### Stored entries

- - -

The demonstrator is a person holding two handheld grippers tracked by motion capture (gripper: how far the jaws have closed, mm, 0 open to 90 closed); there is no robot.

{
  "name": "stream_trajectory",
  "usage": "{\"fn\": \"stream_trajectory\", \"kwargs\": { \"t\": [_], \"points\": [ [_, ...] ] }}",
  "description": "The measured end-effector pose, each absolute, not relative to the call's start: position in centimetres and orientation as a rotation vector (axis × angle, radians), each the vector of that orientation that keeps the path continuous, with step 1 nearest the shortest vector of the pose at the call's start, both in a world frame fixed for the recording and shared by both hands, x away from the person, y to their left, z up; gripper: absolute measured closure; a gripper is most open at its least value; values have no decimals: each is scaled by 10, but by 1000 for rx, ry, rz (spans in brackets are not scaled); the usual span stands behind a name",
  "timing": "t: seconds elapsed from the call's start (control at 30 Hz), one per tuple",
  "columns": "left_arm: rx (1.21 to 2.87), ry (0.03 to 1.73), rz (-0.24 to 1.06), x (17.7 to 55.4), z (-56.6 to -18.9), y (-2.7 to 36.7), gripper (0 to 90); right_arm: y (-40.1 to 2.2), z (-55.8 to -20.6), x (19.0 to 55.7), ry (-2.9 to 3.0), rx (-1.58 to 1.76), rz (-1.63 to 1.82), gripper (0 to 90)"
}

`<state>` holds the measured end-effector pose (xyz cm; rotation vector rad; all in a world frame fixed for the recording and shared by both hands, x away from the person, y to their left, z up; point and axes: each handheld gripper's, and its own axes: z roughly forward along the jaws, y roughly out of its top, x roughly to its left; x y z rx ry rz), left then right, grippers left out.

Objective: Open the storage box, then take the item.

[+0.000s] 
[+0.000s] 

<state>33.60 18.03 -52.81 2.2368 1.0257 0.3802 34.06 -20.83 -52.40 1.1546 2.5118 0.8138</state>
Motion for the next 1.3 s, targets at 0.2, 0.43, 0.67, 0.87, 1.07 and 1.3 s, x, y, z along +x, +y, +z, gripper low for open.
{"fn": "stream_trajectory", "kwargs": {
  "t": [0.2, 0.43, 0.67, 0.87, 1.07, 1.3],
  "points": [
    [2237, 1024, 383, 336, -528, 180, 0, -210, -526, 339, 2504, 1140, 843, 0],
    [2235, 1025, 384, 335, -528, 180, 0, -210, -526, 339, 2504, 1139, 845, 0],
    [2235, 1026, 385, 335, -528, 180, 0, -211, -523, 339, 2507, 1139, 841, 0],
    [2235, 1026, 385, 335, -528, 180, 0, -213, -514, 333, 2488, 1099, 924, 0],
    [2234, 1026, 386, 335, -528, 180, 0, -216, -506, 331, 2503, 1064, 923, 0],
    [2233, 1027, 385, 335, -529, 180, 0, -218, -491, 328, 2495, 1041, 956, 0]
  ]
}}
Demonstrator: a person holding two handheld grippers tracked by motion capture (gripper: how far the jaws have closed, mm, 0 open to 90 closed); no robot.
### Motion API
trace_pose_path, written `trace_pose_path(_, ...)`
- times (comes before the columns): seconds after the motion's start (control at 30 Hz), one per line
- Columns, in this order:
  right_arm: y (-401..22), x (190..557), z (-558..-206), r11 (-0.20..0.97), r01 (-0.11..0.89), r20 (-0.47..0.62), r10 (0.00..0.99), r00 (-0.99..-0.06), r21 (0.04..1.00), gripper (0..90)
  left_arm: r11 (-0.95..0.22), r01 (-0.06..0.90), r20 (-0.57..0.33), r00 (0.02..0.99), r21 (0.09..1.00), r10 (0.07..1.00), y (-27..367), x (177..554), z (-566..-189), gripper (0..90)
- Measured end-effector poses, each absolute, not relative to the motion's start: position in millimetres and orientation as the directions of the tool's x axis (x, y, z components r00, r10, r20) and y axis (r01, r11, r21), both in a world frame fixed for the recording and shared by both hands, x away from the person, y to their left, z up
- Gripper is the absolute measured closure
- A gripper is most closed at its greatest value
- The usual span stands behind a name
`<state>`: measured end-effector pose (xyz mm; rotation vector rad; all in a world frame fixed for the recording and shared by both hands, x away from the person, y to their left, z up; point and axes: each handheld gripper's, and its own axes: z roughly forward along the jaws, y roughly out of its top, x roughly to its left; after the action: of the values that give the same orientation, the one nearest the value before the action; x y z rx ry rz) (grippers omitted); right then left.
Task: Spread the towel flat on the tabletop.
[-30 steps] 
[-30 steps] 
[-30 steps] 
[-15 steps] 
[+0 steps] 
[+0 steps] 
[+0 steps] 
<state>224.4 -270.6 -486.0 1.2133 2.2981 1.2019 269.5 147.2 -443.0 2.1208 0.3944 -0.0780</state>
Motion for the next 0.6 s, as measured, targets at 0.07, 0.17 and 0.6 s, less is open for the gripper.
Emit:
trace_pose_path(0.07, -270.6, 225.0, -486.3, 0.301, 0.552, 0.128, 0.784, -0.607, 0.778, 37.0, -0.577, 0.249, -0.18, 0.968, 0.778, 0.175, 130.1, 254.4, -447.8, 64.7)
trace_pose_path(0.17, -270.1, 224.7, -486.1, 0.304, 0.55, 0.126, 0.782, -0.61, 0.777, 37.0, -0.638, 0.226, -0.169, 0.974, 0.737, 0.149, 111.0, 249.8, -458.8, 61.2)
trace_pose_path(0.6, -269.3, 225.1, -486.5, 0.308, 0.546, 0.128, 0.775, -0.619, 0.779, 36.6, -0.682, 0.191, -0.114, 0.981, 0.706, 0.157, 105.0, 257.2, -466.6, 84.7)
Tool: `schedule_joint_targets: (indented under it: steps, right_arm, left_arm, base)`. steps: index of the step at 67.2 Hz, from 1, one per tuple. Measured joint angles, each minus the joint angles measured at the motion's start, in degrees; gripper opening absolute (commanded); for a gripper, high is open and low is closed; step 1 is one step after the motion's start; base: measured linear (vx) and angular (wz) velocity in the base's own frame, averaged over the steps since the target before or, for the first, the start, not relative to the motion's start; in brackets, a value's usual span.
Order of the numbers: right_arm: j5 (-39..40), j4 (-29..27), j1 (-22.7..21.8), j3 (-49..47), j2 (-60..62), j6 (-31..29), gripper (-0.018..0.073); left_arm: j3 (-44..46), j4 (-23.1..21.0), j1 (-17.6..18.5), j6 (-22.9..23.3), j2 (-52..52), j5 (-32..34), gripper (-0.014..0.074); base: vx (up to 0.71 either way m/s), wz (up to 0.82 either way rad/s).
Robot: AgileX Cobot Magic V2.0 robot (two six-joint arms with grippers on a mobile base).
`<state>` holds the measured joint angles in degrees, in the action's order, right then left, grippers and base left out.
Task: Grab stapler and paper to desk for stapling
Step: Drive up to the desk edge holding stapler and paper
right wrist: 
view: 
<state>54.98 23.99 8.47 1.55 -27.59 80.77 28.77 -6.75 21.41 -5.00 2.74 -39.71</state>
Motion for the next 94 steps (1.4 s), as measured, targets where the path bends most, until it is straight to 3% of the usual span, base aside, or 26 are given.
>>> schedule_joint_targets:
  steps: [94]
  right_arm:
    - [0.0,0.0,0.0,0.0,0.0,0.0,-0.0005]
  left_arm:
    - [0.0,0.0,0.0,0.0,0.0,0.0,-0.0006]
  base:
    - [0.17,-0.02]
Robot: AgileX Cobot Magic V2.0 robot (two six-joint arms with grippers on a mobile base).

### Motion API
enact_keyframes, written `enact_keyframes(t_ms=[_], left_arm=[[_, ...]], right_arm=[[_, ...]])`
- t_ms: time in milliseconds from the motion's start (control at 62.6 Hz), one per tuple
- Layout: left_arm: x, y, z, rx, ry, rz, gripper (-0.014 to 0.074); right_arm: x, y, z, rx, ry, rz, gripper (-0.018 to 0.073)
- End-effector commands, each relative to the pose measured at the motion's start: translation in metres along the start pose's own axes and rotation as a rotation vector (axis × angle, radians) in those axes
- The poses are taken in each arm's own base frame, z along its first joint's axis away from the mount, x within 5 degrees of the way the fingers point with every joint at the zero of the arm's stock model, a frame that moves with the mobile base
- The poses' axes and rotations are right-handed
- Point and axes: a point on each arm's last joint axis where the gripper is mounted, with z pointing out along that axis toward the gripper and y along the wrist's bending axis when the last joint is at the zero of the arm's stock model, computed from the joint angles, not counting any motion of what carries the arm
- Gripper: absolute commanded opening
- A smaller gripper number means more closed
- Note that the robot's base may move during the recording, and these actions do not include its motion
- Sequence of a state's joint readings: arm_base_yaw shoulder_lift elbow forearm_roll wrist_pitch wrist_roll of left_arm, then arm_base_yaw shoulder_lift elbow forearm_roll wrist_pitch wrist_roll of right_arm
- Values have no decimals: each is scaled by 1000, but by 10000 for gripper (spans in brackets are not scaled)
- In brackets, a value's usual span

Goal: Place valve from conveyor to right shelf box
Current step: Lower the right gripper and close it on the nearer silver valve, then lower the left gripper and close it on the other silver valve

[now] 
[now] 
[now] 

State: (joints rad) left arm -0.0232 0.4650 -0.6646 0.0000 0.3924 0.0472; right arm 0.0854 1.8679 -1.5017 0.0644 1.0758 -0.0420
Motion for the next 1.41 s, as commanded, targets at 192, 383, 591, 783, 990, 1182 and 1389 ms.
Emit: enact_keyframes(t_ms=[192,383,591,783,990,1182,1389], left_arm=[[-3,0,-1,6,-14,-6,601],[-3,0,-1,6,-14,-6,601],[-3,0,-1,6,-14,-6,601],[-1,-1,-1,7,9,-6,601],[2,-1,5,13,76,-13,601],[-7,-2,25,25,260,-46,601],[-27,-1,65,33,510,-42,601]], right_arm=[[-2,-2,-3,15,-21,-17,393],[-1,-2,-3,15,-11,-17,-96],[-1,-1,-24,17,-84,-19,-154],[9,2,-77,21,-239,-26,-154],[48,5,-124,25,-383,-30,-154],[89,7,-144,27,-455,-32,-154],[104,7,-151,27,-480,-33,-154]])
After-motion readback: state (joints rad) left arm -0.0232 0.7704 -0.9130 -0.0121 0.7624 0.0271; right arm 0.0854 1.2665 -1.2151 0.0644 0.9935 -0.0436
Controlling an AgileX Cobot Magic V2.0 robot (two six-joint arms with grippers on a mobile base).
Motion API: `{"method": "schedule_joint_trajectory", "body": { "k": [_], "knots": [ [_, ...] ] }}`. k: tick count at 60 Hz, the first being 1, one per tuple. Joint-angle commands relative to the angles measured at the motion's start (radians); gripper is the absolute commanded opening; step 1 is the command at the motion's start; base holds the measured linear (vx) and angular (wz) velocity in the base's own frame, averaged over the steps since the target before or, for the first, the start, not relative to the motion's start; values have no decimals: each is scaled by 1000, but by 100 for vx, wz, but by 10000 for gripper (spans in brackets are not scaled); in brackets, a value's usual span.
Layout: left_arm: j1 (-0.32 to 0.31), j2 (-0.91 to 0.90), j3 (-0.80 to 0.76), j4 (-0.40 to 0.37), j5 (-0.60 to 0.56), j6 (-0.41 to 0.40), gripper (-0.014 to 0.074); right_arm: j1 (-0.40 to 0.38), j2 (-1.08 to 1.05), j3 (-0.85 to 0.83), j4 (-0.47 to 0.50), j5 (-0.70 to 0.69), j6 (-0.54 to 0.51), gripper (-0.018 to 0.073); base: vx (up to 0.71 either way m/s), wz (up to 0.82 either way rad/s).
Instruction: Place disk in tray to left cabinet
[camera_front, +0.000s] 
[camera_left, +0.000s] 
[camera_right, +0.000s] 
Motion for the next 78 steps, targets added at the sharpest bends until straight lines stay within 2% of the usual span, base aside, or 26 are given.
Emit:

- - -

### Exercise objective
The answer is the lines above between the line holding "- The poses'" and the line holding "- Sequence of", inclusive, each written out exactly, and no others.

### Solution to this task
- The poses' axes and rotations are right-handed
- Point and axes: a point on each arm's last joint axis where the gripper is mounted, with z pointing out along that axis toward the gripper and y along the wrist's bending axis when the last joint is at the zero of the arm's stock model, computed from the joint angles, not counting any motion of what carries the arm
- Gripper: absolute commanded opening
- A smaller gripper number means more closed
- Note that the robot's base may move during the recording, and these actions do not include its motion
- Sequence of a state's joint readings: arm_base_yaw shoulder_lift elbow forearm_roll wrist_pitch wrist_roll of left_arm, then arm_base_yaw shoulder_lift elbow forearm_roll wrist_pitch wrist_roll of right_arm

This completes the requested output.